Адин Штейнзальц отвечает на вопросы Анны Рудницкой, МН
Слабость к деньгам — это не порок, а искушение. Если верить раввину Адину Штейнзальцу, то и с ним можно бороться
— Первое и очень важное положение: религия предписывает еврею соблюдать закон той страны, в которой он живет. Это не просто гражданский — это его религиозный долг. Однако есть исключения. Нужно соблюдать закон, но не беззаконие. Если в стране грабительские законы, то это обязательство теряет силу.
— Кто определяет, насколько хороши законы?
— Собрание раввинов. Например, в царской России была черта оседлости — явно дискриминационная по отношению к евреям мера. Многие евреи тем не менее выбирались жить в столицы. Раввины им этого не запрещали. В Америке один молодой человек, который не хотел участвовать в войне во Вьетнаме, обратился в раввинский суд Бостона с просьбой признать войну незаконной. Правда, к чести того суда стоит сказать, что, пока он рассматривал дело, война закончилась.
— Про современное российское законодательство что скажете?
— Чудесное законодательство. Единственная проблема — что никто его не соблюдает.
— Кроме уважения к Уголовному кодексу, есть какие-то еще обязательные к соблюдению правила?
— Как только мы разобрались с законом, дальше начинается как раз область этики — тех норм, за нарушение которых отвечают уже не перед судом. Есть в иудаизме такое понятие, как «воровство со знанием». Например, если вы рекламируете свою пищевую добавку и говорите, что от ее употребления все поумнеют, то вы непосредственно нарушаете закон о рекламе, который запрещает вводить потребителей в заблуждение. Чтобы соблюсти закон, вы можете сказать, что ваша пищевая добавка лучше всех других добавок. Этого нельзя проверить, этим вы не сообщили заведомо недостоверной информации. Но с точки зрения еврейской этики это называется «воровство со знанием», и оно запрещено.
— Любая реклама — это «воровство со знанием». Как же тогда вести торговлю?
— В Талмуде есть история про одного раввина, жена которого держала рыбную лавку. Однажды жены не было дома, и за продавца в лавке остался сам раввин. Когда к нему пришел покупатель и попросил селедки, раввин сказал ему: «Ты знаешь, моя селедка хорошая, но у соседа в лавке за углом она еще лучше — сходи к нему…»

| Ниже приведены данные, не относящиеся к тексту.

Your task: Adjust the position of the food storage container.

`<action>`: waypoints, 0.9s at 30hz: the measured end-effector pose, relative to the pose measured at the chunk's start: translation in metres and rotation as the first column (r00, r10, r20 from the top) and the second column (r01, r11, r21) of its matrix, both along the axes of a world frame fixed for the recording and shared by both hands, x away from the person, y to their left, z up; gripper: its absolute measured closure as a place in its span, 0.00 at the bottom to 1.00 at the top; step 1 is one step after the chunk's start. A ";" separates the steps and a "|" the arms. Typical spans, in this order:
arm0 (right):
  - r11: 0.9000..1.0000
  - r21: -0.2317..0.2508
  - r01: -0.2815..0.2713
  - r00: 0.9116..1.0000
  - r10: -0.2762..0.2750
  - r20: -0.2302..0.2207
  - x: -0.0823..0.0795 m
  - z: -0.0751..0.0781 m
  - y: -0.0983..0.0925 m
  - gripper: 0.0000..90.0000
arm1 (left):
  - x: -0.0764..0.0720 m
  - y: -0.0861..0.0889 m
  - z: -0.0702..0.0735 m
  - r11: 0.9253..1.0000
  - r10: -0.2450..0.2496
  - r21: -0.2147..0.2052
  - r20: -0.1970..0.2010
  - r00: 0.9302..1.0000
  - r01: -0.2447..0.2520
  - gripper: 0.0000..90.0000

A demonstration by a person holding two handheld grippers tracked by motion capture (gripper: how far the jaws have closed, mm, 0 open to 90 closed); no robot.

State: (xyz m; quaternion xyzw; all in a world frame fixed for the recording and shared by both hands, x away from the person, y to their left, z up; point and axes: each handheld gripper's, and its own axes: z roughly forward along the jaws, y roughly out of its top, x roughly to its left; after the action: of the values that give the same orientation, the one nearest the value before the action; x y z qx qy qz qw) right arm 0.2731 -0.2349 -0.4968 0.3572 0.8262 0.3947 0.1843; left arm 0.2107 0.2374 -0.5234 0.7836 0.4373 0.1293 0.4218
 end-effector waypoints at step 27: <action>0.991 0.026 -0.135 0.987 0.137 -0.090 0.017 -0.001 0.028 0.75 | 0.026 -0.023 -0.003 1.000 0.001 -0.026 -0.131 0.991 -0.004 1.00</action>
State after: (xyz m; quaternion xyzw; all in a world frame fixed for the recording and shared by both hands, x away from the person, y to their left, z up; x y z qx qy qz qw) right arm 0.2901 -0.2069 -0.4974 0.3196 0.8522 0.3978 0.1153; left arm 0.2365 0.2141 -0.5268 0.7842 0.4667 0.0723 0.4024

— Вы хотите сказать, что это и есть пример для подражания?
— Нет, потому что дальше в Талмуде написано, что раввин должен оставаться раввином, а торговать селедкой лучше его жене. Но это иллюстрация того, что есть некое высшее воплощение этических законов — внутреннее благородство, которое присуще не всем, но к которому стоит стремиться.
— Как же, однако, быть продавцу пищевых добавок?
— Чтобы не нарушить ни уголовных, ни этических законов, ему достаточно просто сказать, что его добавка — хорошая.
— Женщина, которая красит волосы или пользуется косметикой, тоже совершает «воровство со знанием»? Ведь она намеренно вводит окружающих в заблуждение.
— Хороший вопрос. Но ответ на него — нет. Во-первых, потому что женщина таким образом не участвует в бизнесе. А во-вторых, потому что всегда следует иметь в виду фон, на котором происходят события. Женщина не совершает «воровство со знанием», потому что окружающим уже известно, что женщины красят волосы и пользуются косметикой — и потому таким образом она никого не способна обмануть. Ведь и одежда тоже зачастую скрывает тело таким образом, что оно выглядит совсем не так, как в обнаженном виде. И только мужчины в силу своего идеализма верят, что и под одеждой все окажется так же прекрасно, как снаружи…
— Вы называете это идеализмом?..
— Некоторые называют это глупостью. Но я склонен считать это идеализмом.
— Значит, если все окружающие знают, что ты врешь, то это уже не считается обманом?